Company openings up; chartered capital down
Some 40,000 companies got off the ground in the first half of 2009, an increase of 14 percent over the same period last year, but combined charter capital fell by 40 percent.
About VND170 trillion (US$9.94 billion) was put up by the upstarts, most of which looked to take advantage of the government’s four percent interest rate subsidy program.
Local small-and medium-sized enterprises have been provided with the loan interest as part of the national economic stimulus package announced in January.
Local firms with charter capital of up to VND20 billion ($ 1.17 million) and less than 500 employees are eligible for the subsidy program.
In Ho Chi Minh City alone, about 13,500 firms were established in the first six months of 2009. Most of the new businesses are in services, informational technology and real estate.
The new businesses’ charter capital range from VND10 million ($584.62) to VND100 billion ($5.84 million).
“The new businesses were founded right in the period we started applying the national economic stimulus program,” said Dang Xuan Ha, head of the business registration office of the Department of Planning and Investment of Central Highlands Dak Lak Province.
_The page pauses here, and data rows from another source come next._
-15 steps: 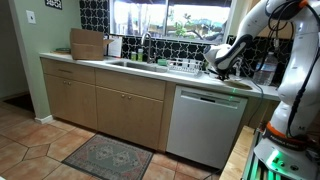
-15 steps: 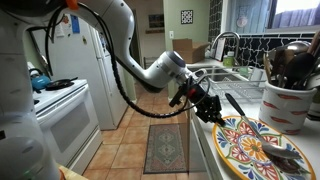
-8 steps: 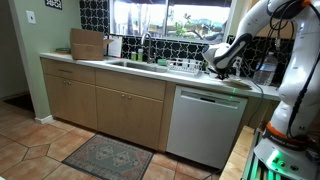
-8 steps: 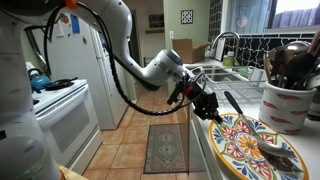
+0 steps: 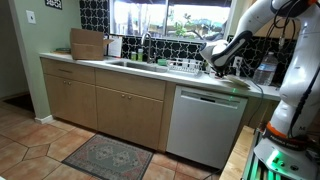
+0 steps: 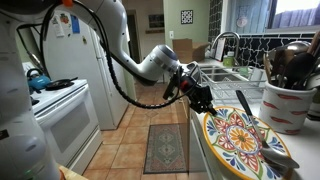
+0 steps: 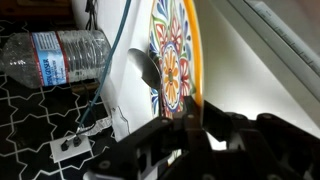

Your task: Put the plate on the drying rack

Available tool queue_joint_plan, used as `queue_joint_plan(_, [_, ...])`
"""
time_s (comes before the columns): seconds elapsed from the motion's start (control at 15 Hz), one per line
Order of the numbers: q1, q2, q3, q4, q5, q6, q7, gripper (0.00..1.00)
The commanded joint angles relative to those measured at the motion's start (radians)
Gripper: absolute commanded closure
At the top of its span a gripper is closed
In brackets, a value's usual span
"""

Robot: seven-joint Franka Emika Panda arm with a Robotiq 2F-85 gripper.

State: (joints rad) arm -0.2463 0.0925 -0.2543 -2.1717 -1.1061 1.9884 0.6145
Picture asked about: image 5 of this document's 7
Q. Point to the white dishwasher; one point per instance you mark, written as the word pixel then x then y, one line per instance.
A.
pixel 203 130

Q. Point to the metal robot stand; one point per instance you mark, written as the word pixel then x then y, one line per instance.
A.
pixel 251 166

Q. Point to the wooden wall cabinet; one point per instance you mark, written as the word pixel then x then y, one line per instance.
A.
pixel 266 31

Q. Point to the white light switch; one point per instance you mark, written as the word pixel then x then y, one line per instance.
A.
pixel 31 16

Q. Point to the wooden table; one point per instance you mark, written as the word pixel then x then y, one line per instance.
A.
pixel 238 156

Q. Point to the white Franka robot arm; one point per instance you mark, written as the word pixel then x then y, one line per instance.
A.
pixel 300 83

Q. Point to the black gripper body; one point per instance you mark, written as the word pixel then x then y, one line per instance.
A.
pixel 221 71

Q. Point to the white red utensil crock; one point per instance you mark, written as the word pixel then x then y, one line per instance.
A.
pixel 212 74

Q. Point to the small green bottle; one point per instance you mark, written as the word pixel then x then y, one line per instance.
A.
pixel 133 56

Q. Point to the white wall outlet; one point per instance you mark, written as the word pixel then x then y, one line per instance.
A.
pixel 238 61

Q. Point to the kitchen window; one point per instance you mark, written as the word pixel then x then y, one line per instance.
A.
pixel 166 18

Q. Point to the white framed paper sign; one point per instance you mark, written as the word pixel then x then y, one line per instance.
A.
pixel 115 46

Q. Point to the brown cardboard box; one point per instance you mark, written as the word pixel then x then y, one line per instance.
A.
pixel 86 46

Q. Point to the green patterned rug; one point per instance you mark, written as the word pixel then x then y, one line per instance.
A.
pixel 108 158

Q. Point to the black white patterned wall art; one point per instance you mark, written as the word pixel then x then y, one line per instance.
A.
pixel 53 3

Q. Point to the green soap bottle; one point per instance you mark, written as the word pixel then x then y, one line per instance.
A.
pixel 140 56

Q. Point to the clear plastic water bottle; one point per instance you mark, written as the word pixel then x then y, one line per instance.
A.
pixel 265 71

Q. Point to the chrome kitchen faucet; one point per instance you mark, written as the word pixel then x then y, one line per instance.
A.
pixel 149 46

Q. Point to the wooden base cabinets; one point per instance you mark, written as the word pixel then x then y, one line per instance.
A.
pixel 126 116

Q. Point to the green sponge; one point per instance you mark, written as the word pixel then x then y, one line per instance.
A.
pixel 162 62

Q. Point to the green dish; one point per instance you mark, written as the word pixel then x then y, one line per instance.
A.
pixel 62 50

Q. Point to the steel kitchen sink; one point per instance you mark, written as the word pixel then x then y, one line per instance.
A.
pixel 133 65
Officials in the Central Highlands provinces of Lam Dong, Gia Lai and Kontum also reported an increased number of new limited companies, most of which were originally family businesses.
Most of the new firms are in farm produce processing, fertilizer production and machinery for agricultural productions, according to the Kon Tum Province Department of Planning and Investment.
Market observers said the downturn is presenting both new challenges and opportunities for domestic businesses.
The three-month-old real estate agency Houselink Co., Ltd was founded by a group of five friends who are still in their twenties and thirties.
“Understanding our strength and our customers’ demand, we decided to focus on finding rental properties for expatriates in Vietnam,” Houselink director Tran Thien Trang told Tuoi Tre newspaper.
“Demand in this segment is not small,” she said. “It is often overlooked by major enterprises and foreign tenants don’t want to hire individual real estate agents for fear of the potential risks.”
“With an emerging economy like Vietnam, it would be strange if a businessman can’t find any business opportunity in the country,” Dr. Nguyen Dinh Cung, deputy head of the Central Institute for Economic Management said.